● **ACTIVITY**: Look through the records below, and copy out every line that holds the string "phrase".

INFORMATION GIVEN Block Start

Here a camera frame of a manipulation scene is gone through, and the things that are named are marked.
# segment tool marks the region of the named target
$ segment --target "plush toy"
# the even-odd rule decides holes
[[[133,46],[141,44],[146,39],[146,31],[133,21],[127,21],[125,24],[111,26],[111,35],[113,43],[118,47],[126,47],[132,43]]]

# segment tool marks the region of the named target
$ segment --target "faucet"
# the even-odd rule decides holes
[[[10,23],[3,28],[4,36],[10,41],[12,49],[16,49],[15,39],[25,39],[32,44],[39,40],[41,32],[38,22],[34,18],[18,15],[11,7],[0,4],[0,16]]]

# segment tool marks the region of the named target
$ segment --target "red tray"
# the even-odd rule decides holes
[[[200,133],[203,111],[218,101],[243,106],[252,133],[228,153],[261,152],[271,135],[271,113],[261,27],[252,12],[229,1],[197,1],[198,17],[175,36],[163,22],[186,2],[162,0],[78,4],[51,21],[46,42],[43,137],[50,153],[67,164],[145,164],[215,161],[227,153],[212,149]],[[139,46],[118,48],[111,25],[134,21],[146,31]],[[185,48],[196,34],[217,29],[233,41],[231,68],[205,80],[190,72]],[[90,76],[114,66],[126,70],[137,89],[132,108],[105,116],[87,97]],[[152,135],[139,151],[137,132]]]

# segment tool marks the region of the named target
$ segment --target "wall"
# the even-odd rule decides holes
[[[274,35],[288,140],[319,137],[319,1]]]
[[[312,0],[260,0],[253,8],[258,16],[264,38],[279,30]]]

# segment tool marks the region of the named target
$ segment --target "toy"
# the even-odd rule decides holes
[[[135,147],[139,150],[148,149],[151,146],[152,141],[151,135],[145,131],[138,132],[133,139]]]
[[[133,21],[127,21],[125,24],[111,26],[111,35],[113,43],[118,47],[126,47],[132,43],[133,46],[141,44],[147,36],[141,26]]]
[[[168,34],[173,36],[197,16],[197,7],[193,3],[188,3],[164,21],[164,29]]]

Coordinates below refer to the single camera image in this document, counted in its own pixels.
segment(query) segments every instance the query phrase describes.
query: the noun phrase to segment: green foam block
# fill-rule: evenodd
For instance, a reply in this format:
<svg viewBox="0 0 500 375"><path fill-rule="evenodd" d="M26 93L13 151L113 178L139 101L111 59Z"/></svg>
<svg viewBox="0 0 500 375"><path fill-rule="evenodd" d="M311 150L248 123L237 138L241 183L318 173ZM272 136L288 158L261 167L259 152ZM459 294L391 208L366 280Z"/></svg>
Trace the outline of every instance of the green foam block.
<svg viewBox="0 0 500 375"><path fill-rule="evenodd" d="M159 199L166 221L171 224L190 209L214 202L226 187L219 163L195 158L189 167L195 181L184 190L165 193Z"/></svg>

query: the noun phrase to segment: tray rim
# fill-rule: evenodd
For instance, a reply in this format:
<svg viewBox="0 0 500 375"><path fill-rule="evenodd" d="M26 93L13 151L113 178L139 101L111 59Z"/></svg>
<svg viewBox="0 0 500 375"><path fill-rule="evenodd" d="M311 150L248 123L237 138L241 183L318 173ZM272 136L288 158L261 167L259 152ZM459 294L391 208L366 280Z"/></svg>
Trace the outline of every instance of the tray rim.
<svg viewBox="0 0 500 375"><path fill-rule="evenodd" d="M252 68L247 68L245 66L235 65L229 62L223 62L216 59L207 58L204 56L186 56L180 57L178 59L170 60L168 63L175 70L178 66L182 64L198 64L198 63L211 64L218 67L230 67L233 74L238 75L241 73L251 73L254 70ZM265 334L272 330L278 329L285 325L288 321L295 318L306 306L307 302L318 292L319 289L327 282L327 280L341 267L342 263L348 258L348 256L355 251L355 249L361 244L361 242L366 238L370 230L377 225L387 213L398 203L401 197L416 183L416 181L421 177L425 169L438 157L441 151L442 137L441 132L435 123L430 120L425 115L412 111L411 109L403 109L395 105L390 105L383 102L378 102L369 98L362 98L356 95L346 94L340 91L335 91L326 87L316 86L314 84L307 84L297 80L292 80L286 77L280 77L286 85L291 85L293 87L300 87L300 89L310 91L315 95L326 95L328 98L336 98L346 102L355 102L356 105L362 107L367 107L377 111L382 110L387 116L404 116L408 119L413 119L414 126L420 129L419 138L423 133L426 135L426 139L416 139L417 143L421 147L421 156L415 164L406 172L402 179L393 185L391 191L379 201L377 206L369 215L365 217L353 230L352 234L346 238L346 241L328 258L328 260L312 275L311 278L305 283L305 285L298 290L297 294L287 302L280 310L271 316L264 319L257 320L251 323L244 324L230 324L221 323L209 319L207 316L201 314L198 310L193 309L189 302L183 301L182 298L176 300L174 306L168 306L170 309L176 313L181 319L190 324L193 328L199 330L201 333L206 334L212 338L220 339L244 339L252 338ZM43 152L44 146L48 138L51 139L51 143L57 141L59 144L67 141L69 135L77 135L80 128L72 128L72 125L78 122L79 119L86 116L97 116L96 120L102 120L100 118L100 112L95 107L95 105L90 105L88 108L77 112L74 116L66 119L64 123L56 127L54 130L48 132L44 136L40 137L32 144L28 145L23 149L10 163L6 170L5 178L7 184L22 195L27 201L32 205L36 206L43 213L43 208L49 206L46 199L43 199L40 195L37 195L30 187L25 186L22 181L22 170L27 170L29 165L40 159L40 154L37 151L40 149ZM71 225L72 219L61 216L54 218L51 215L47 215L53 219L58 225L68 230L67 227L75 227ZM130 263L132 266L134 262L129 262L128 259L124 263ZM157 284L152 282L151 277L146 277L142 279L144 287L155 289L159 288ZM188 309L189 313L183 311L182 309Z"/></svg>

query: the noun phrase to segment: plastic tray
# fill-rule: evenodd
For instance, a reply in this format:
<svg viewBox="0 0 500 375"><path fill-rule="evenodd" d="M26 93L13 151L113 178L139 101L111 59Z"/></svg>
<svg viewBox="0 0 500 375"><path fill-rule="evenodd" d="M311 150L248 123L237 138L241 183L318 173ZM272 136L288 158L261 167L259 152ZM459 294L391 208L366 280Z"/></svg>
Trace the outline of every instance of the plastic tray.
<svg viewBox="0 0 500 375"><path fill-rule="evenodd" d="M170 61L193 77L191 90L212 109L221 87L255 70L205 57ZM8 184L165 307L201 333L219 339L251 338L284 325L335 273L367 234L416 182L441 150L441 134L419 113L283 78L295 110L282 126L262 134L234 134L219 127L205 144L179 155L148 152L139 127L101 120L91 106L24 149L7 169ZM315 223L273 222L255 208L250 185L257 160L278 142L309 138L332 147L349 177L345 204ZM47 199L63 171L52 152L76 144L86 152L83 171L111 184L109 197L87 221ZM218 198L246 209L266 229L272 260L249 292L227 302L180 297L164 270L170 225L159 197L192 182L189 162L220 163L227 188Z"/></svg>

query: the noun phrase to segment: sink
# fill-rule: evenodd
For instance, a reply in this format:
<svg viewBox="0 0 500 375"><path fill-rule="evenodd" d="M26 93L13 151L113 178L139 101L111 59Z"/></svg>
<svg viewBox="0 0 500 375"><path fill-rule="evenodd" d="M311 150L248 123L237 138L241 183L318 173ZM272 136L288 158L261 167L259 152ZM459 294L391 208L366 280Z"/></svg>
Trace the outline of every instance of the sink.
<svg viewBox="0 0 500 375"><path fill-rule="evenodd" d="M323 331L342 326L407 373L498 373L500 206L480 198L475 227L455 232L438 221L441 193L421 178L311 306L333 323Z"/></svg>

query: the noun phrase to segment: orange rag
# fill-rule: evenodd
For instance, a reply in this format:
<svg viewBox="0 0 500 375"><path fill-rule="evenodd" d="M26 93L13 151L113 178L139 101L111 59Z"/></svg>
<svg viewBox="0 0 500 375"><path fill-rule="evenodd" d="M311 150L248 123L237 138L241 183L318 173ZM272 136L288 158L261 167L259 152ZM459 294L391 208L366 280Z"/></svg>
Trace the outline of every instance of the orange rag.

INFORMATION GIVEN Block End

● **RESPONSE BOX**:
segment(query) segments every instance the query phrase describes.
query: the noun phrase to segment: green foam block
query: the noun phrase to segment: tray rim
query: the noun phrase to segment: plastic tray
query: the noun phrase to segment: sink
query: the noun phrase to segment: orange rag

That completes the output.